Would you transcribe all of the entries that follow, word for word?

(Record excerpts Opens)

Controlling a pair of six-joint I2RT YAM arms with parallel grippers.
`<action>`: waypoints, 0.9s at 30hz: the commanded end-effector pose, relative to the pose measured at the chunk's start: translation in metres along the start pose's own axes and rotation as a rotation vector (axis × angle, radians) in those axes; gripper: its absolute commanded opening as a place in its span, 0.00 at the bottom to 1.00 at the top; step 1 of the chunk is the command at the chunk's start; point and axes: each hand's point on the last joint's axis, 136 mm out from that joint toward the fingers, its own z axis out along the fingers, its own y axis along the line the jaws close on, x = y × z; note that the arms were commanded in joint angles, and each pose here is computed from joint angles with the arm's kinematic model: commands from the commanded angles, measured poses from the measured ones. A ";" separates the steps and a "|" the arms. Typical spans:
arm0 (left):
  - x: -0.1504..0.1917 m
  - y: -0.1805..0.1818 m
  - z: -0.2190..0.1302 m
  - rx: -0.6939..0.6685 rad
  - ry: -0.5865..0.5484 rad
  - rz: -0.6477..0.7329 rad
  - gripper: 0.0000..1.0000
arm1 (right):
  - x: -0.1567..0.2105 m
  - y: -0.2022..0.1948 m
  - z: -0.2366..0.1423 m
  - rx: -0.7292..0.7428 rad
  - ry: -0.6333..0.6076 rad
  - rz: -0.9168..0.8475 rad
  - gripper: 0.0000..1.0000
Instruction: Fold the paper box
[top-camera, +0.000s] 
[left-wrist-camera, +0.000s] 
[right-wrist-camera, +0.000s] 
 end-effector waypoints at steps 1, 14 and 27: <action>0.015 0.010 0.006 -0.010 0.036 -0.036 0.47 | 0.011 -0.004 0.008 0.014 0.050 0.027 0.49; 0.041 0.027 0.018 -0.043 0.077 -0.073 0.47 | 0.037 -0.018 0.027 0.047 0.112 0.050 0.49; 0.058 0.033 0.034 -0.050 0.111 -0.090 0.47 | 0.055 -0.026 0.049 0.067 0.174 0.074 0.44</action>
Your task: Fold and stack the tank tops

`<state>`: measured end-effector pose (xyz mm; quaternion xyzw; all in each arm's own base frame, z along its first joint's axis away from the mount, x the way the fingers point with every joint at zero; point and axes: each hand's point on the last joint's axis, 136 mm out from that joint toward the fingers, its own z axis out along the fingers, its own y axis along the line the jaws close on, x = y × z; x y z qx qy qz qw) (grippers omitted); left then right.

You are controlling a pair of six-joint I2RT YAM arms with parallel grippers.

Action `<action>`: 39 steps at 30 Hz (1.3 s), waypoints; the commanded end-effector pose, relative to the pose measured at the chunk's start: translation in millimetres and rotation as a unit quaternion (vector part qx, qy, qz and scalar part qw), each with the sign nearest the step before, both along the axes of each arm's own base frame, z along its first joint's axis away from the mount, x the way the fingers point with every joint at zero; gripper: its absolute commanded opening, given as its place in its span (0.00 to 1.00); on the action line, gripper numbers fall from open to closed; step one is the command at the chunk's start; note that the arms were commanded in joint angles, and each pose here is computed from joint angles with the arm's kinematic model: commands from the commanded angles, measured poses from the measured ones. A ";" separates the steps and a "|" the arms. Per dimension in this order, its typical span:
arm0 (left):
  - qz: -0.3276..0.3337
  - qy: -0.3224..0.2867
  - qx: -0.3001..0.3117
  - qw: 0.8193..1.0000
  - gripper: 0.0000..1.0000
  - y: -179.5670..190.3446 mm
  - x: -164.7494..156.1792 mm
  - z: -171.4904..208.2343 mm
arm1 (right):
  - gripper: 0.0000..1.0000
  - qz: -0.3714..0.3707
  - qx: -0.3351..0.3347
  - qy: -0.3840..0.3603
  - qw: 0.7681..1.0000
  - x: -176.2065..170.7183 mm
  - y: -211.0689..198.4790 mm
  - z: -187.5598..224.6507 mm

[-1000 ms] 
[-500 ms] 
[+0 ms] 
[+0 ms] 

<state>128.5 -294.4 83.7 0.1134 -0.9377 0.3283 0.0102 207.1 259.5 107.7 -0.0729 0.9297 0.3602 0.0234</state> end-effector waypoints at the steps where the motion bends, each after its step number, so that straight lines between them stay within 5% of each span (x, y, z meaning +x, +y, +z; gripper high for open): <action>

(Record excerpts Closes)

### Solution for this problem
Controlling a pair of six-joint I2RT YAM arms with parallel grippers.
`<action>`: waypoints, 0.9s at 30hz: the commanded end-effector pose, relative to the pose measured at the chunk's start: translation in metres along the start pose's own axes and rotation as a rotation vector (axis × angle, radians) in those axes; gripper: its absolute commanded opening as a place in its span, 0.00 at the bottom to 1.00 at the top; step 1 of the chunk is the command at the chunk's start; point and axes: each hand's point on the last joint's axis, 136 mm out from that joint toward the fingers, its own z axis out along the fingers, its own y axis along the line the jaws close on, x = y × z; note that the arms were commanded in joint angles, and each pose here is computed from joint angles with the arm's kinematic model: commands from the commanded angles, measured poses from the measured ones. A ";" separates the steps and a "|" the arms. Typical spans:
arm0 (left):
  - x: -0.1504..0.1917 m
  - y: -0.1805..0.1818 m
  - z: -0.2190..0.1302 m
  - rx: -0.6939..0.6685 rad
  - ry: -0.5865..0.5484 rad
  - rz: -0.6477..0.7329 rad
  - gripper: 0.0000..1.0000
arm1 (right):
  - x: -0.1567..0.2105 m
  - y: -0.2022..0.1948 m
  - z: -0.2366..0.1423 m
  - rx: -0.7292..0.7428 rad
  - ry: -0.6333..0.6076 rad
  - rz: -0.9168..0.8475 rad
  - gripper: 0.0000..1.0000
Instruction: Fold the paper box
[top-camera, +0.000s] 
[left-wrist-camera, +0.000s] 
[right-wrist-camera, +0.000s] 
 end-effector waypoints at steps 1, 14 and 27: <action>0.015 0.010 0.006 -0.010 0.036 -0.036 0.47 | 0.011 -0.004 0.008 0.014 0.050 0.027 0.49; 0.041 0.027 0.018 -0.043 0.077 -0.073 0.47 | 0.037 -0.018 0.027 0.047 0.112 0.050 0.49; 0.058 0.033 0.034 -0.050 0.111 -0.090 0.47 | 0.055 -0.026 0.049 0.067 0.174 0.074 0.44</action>
Your task: Fold and stack the tank tops

`<state>`: measured end-effector pose (xyz mm; quaternion xyzw; all in each arm's own base frame, z along its first joint's axis away from the mount, x the way the fingers point with every joint at zero; point and axes: each hand's point on the last joint's axis, 136 mm out from that joint toward the fingers, its own z axis out along the fingers, its own y axis along the line the jaws close on, x = y × z; x y z qx qy qz qw) (grippers omitted); left then right.

You are controlling a pair of six-joint I2RT YAM arms with parallel grippers.

Action `<action>`: 39 steps at 30 Hz (1.3 s), waypoints; the commanded end-effector pose, relative to the pose measured at the chunk's start: translation in millimetres and rotation as a unit quaternion (vector part qx, qy, qz and scalar part qw), each with the sign nearest the step before, both along the axes of each arm's own base frame, z along its first joint's axis away from the mount, x the way the fingers point with every joint at zero; gripper: its absolute commanded opening, given as its place in its span (0.00 to 1.00); on the action line, gripper numbers fall from open to closed; step one is the command at the chunk's start; note that the arms were commanded in joint angles, and each pose here is computed from joint angles with the arm's kinematic model: commands from the commanded angles, measured poses from the measured ones. A ";" separates the steps and a "|" the arms. Per dimension in this order, its typical span:
arm0 (left):
  - qz: -0.3276..0.3337
  - qy: -0.3224..0.2867
  - qx: -0.3001..0.3117
  - qw: 0.8193..1.0000
  - gripper: 0.0000..1.0000
  - y: -179.5670..190.3446 mm
  - x: -164.7494..156.1792 mm
  - z: -171.4904..208.2343 mm
arm1 (right):
  - gripper: 0.0000..1.0000
  - qz: -0.3714..0.3707
  - qx: -0.3351..0.3347
  - qy: -0.3840..0.3603
  - qw: 0.7681..1.0000
  - x: -176.2065..170.7183 mm
  - y: -211.0689..198.4790 mm
  - z: -187.5598..224.6507 mm

[-1000 ms] 
[-500 ms] 
[+0 ms] 
[+0 ms] 

<state>128.5 -294.4 83.7 0.1134 -0.9377 0.3283 0.0102 207.1 259.5 107.7 -0.0729 0.9297 0.3602 0.0234</state> end-effector waypoints at the steps where the motion bends, each after its step number, so that straight lines between them stay within 5% of each span (x, y, z meaning +x, +y, +z; gripper high for open): <action>

No more output will be produced.